IL-10 plays a central role in downregulating inflammatory cascades by suppressing the secretion of proinflammatory cytokines. Lactobacillus was positive for IL-10 expression. Some studies have revealed the positive effect of Lactobacillus sp. in stimulating IL-10. Current research has demonstrated that administering L. casei can modify intestinal microbiota composition and TLR expression and increase IL-10 levels in the colonic mucosa of patients with mild ulcerative colitis49.

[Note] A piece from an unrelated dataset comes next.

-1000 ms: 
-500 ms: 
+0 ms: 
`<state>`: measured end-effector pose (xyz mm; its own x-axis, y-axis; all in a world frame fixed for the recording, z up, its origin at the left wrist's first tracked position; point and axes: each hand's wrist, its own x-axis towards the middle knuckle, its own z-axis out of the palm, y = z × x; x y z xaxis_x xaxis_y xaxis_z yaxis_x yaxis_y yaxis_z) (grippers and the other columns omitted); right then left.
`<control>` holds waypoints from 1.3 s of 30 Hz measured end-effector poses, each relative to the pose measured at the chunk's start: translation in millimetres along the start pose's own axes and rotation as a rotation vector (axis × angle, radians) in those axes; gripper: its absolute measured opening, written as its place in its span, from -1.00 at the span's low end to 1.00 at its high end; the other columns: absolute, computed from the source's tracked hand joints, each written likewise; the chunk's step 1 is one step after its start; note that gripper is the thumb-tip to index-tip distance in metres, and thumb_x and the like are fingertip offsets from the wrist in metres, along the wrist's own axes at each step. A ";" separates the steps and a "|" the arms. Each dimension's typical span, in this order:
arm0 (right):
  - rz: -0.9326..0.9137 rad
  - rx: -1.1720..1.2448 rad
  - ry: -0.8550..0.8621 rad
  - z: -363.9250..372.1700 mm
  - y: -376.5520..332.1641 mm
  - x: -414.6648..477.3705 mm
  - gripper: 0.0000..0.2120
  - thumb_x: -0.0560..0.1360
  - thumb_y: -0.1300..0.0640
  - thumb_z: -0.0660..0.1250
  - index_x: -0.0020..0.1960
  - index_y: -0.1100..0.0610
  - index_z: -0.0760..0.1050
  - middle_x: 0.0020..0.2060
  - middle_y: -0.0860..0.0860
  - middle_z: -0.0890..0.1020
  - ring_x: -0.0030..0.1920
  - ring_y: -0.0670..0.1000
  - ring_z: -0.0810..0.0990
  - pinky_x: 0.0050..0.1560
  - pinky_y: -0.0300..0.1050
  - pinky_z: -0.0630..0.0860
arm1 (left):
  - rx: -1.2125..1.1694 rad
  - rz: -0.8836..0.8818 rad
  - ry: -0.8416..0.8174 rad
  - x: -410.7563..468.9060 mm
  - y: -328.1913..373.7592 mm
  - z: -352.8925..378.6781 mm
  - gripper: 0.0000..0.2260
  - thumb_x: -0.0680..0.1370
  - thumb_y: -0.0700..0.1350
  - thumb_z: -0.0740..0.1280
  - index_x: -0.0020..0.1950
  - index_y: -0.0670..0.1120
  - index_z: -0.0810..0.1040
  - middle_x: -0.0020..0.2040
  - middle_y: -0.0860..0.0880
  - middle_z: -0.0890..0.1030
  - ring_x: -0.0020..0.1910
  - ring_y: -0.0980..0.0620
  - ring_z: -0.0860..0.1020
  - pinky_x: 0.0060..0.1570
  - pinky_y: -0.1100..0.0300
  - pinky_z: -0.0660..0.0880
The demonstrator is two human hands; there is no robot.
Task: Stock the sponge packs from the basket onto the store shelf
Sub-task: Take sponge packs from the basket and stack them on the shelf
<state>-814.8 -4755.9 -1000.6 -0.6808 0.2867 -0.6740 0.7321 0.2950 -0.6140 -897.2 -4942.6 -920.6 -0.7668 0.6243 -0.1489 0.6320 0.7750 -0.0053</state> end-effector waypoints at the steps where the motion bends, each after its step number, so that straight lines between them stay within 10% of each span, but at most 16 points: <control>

The strength of this study was that the probiotic Lactobacillus sp. is highly effective in the elderly who are >50 years old through modulation of eosinophils and B cells. The limitations of this study: (1) Many studies have examined the effects of Lactobacillus sp. probiotics but did not include the mean, standard deviation, and the number of samples, so that studies were excluded from this study; (2) There is little evidence of the effect of probiotic Lactobacillus sp. on anti-inflammatory parameters; (3) Only collects a few cases (atopic dermatitis, allergic rhinitis, Japanese cedar pollinosis, HIV, healthy eldery, hypercholestrolaemic, and IBD), so the role of probiotic Lactobacillus sp. in other cases is not known.

CONCLUSION

In conclusion, our meta-analysis demonstrated that most cases in this study were healthy elderly patients who received treatment with Lactobacillus sp. Lactobacillus sp. positively affects B cells, eosinophils, IgE, NK cells, TNF-α, and IL-10. This means that Lactobacillus could regulate the immune system by modulating inflammation in the healthy elderly.

Acknowledgements:  Thank you to the Center of Women Empowerment in Law Enforcement Research Found for funding this study.